● **DATA SHOWN**:
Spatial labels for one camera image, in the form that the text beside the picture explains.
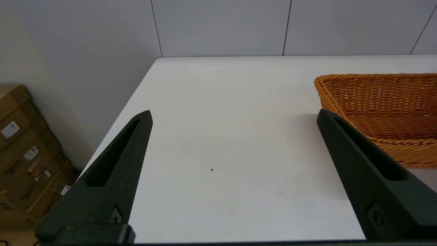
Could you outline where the brown cardboard box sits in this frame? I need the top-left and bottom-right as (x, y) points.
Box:
(0, 85), (48, 151)
(0, 128), (65, 190)
(3, 159), (78, 216)
(0, 202), (45, 230)

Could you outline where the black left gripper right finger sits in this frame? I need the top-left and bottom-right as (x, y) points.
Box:
(316, 109), (437, 241)

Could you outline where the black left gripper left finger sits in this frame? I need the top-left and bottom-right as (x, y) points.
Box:
(35, 110), (153, 240)

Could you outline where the orange wicker basket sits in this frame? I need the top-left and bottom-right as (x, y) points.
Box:
(314, 73), (437, 169)

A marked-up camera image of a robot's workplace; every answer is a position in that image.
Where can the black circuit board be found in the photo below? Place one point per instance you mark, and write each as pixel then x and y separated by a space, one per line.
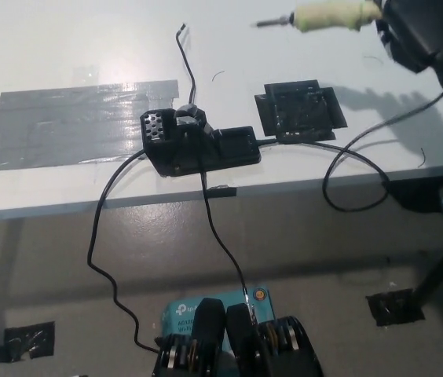
pixel 296 112

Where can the black soldering station base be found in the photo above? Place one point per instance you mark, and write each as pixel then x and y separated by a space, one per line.
pixel 233 151

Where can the small black tape strip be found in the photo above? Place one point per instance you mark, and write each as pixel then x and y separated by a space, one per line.
pixel 221 192

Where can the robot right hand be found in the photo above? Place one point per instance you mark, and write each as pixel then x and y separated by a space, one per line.
pixel 422 27

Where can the large grey duct tape patch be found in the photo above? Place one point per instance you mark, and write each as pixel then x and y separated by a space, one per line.
pixel 68 121

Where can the dark object under table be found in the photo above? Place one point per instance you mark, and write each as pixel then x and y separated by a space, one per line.
pixel 418 196

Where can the tape-wrapped soldering iron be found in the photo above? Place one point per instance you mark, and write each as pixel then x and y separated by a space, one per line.
pixel 323 17

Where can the teal router box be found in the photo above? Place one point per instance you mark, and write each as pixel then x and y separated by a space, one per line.
pixel 178 314

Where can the black robot torso blocks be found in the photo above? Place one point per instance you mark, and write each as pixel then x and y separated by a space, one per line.
pixel 241 345

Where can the black floor tape patch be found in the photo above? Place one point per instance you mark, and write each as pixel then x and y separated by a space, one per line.
pixel 386 310
pixel 29 339

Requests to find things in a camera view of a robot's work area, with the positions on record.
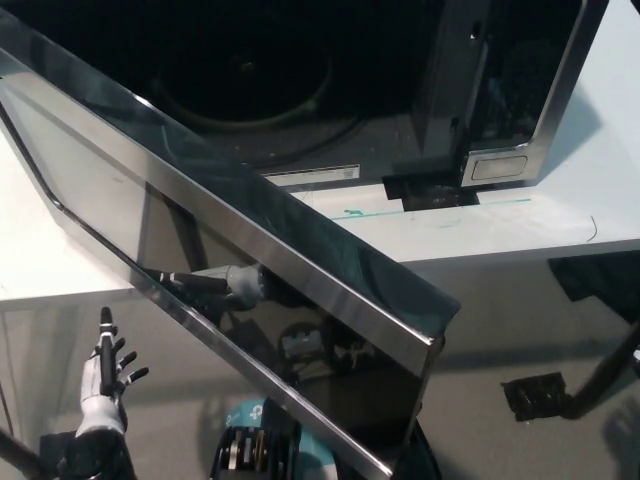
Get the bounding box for black tape floor patch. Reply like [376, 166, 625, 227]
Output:
[501, 372, 572, 424]

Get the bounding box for teal printed box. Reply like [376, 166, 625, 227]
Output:
[222, 396, 342, 480]

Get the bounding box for glass microwave turntable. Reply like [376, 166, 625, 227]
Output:
[152, 44, 369, 154]

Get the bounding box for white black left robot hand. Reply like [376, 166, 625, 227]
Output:
[78, 306, 150, 436]

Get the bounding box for grey pole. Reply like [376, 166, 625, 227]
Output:
[0, 428, 47, 480]

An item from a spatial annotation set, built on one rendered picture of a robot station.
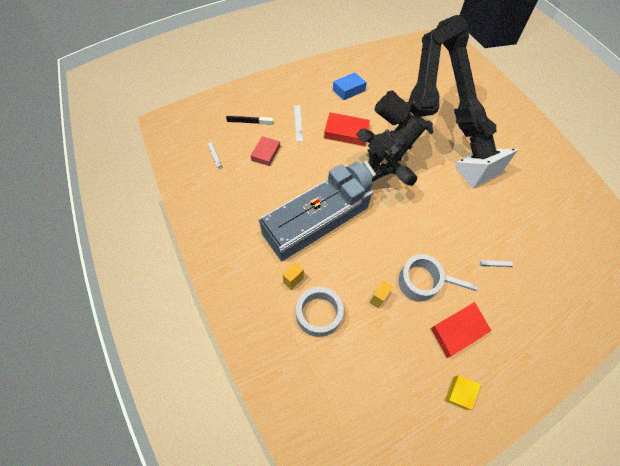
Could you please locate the red rectangular block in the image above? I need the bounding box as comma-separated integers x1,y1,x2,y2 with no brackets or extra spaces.
251,136,281,166
431,302,492,359
324,112,370,147

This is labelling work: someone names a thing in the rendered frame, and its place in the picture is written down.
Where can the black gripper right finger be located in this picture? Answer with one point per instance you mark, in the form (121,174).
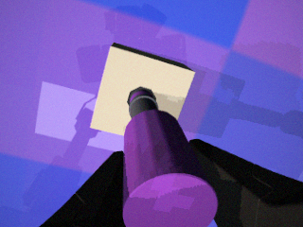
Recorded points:
(249,196)

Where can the cream square block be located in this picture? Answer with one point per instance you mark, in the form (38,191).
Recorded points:
(127,69)

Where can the purple marker cap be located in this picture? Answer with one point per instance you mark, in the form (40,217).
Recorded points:
(164,185)

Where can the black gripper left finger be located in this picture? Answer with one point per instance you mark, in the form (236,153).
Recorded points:
(98,202)

● **PROMPT**: From the first record to the last, copy everything exactly except the pictures.

● **YOUR SOLUTION**:
Spatial labels for one camera image, in the form that the text beside the picture explains.
Could you outline where the brown cardboard box sits in this frame? I need the top-left and bottom-right as (x, y) points.
Box:
(0, 85), (48, 151)
(0, 128), (65, 190)
(3, 159), (78, 216)
(0, 202), (45, 230)

Could you outline where the black left gripper right finger sits in this frame? I need the top-left and bottom-right as (x, y) points.
Box:
(316, 109), (437, 241)

Could you outline where the black left gripper left finger sits in this frame? I need the top-left and bottom-right as (x, y) points.
Box:
(35, 110), (153, 240)

Could you outline where the orange wicker basket sits in this frame? I need the top-left and bottom-right as (x, y) points.
Box:
(314, 73), (437, 169)

A marked-up camera image of a robot's workplace; every answer is a position in that image.
Where can the black circuit board be found in the photo below? Place one point per instance you mark, and write each as pixel then x and y separated by a space, one per line.
pixel 296 112

Where can the black soldering station base be found in the photo above? Place one point per instance you mark, and write each as pixel then x and y separated by a space, one per line.
pixel 233 151

Where can the small black tape strip be found in the photo above? Place one point per instance you mark, and write each as pixel then x and y separated by a space, one per line.
pixel 221 192

Where can the robot right hand be found in the photo above? Place one point per instance you mark, and write each as pixel then x and y separated by a space, one per line.
pixel 422 27

Where can the large grey duct tape patch be found in the photo above? Place one point per instance you mark, and write each as pixel then x and y separated by a space, one per line.
pixel 68 121

Where can the dark object under table be found in the photo above? Place one point per instance you mark, and write each as pixel then x and y separated by a space, one per line.
pixel 418 196

Where can the tape-wrapped soldering iron be found in the photo above? Place one point per instance you mark, and write each as pixel then x and y separated by a space, one per line.
pixel 323 17

Where can the teal router box be found in the photo above? Place one point per instance you mark, and write each as pixel then x and y separated by a space, one per line.
pixel 178 314

Where can the black robot torso blocks be found in the photo above? Place one point per instance you mark, and write each as pixel then x and y separated by a space, one per line.
pixel 241 345

Where can the black floor tape patch be found in the photo above? Place one point per instance you mark, and write each as pixel then x and y separated by a space, one per line.
pixel 386 310
pixel 29 339

Requests to find things in a camera view of a robot's work area, with the positions on record.
Get the bounding box for black tape floor patch. Reply like [376, 166, 625, 227]
Output:
[501, 372, 572, 424]

Get the bounding box for teal printed box. Reply like [376, 166, 625, 227]
Output:
[222, 396, 342, 480]

Get the bounding box for glass microwave turntable. Reply like [376, 166, 625, 227]
Output:
[152, 44, 369, 154]

Get the bounding box for white black left robot hand. Reply like [376, 166, 625, 227]
Output:
[78, 306, 150, 436]

Get the bounding box for grey pole. Reply like [376, 166, 625, 227]
Output:
[0, 428, 47, 480]

An item from a spatial annotation set, built on one rendered picture of a robot station.
Could you please locate the red rectangular block in the image above? I need the bounding box as comma-separated integers x1,y1,x2,y2 with no brackets or extra spaces.
251,136,281,166
431,302,492,359
324,112,370,147

This is labelling work: someone names a thing in the rendered frame, and its place in the picture is written down.
Where can the black gripper right finger be located in this picture? Answer with one point per instance you mark, in the form (121,174).
Recorded points:
(249,196)

Where can the cream square block be located in this picture? Answer with one point per instance you mark, in the form (38,191).
Recorded points:
(127,69)

Where can the purple marker cap be located in this picture? Answer with one point per instance you mark, in the form (40,217).
Recorded points:
(164,185)

Where can the black gripper left finger be located in this picture? Answer with one point per instance you mark, in the form (236,153).
Recorded points:
(98,202)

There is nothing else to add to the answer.